What this task involves: Reproduce only what runs from the line containing "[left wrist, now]" to the line containing "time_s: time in" in the records below, inclusive. Keep it exact, and keep the pictures out.

The records:

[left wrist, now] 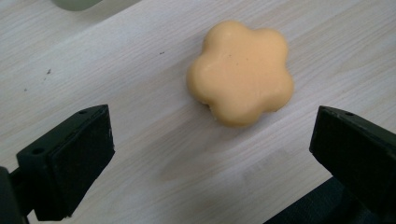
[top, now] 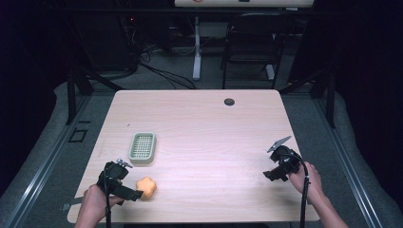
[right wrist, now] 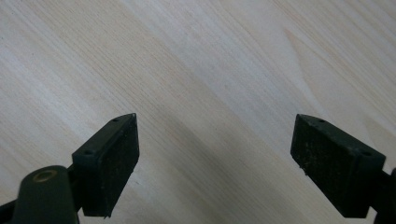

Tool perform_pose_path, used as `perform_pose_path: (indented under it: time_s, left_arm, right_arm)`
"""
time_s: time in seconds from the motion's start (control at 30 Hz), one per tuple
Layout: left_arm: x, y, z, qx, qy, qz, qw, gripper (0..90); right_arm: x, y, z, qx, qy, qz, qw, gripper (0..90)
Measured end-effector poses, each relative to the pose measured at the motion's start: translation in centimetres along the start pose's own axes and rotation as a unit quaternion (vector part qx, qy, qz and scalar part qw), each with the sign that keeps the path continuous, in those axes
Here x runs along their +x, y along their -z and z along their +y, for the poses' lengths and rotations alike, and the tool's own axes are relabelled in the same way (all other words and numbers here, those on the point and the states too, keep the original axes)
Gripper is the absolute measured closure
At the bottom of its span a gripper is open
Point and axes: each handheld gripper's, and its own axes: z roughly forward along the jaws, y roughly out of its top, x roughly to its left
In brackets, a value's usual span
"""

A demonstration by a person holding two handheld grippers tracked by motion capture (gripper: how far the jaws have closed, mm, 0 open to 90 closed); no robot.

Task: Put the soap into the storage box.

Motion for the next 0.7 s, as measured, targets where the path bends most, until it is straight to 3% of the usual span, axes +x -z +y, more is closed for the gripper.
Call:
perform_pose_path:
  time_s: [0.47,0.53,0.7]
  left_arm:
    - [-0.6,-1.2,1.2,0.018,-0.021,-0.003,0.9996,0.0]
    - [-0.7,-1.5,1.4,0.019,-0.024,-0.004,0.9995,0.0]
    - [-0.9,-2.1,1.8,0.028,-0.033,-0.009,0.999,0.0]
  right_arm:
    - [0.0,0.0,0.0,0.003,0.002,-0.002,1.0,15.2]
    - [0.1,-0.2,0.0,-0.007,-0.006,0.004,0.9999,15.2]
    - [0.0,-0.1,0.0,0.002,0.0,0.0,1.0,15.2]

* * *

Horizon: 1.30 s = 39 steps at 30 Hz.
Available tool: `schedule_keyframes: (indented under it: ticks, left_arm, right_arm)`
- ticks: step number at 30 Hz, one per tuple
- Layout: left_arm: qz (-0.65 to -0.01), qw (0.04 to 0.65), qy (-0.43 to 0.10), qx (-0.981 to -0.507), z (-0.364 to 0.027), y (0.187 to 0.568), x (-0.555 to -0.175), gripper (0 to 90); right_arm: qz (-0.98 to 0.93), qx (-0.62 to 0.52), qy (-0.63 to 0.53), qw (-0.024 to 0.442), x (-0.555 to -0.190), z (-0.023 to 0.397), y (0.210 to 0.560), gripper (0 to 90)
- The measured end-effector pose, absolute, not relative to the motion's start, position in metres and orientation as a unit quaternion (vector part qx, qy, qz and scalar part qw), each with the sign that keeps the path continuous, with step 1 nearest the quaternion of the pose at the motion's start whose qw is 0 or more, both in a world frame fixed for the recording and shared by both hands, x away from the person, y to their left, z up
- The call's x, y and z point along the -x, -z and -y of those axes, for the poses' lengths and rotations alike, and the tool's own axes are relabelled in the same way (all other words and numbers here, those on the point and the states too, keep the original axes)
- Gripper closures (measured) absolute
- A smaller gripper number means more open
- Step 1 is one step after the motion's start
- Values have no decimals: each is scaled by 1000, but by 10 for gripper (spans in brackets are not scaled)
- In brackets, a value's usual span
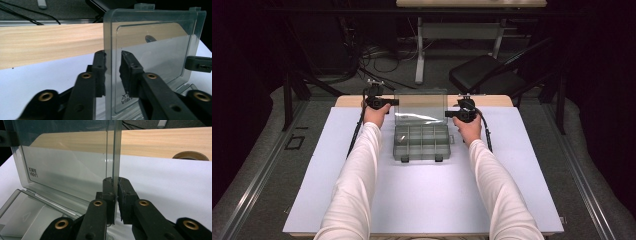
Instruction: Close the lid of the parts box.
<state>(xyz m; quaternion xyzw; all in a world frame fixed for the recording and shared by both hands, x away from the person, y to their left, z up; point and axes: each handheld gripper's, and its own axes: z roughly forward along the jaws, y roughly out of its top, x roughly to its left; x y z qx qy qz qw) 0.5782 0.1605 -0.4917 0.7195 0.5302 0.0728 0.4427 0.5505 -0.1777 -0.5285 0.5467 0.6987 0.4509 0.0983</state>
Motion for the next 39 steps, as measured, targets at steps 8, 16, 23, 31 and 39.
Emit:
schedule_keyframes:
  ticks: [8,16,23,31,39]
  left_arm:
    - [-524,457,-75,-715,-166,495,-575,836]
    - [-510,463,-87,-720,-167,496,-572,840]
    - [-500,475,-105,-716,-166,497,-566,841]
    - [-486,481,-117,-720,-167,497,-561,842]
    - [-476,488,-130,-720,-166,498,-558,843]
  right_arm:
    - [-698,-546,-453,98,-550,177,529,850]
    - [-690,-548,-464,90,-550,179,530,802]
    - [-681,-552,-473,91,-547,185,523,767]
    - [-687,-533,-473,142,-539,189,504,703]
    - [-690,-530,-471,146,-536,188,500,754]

Expected output:
[left wrist, now] 
[top, now] 
[right wrist, now] 

Tool perform_pose_path, used as `perform_pose_path: (indented under it: time_s, left_arm, right_arm)`
"""
time_s: time in seconds from the motion's start (control at 30 Hz), one per tuple

Nothing else belongs in the output.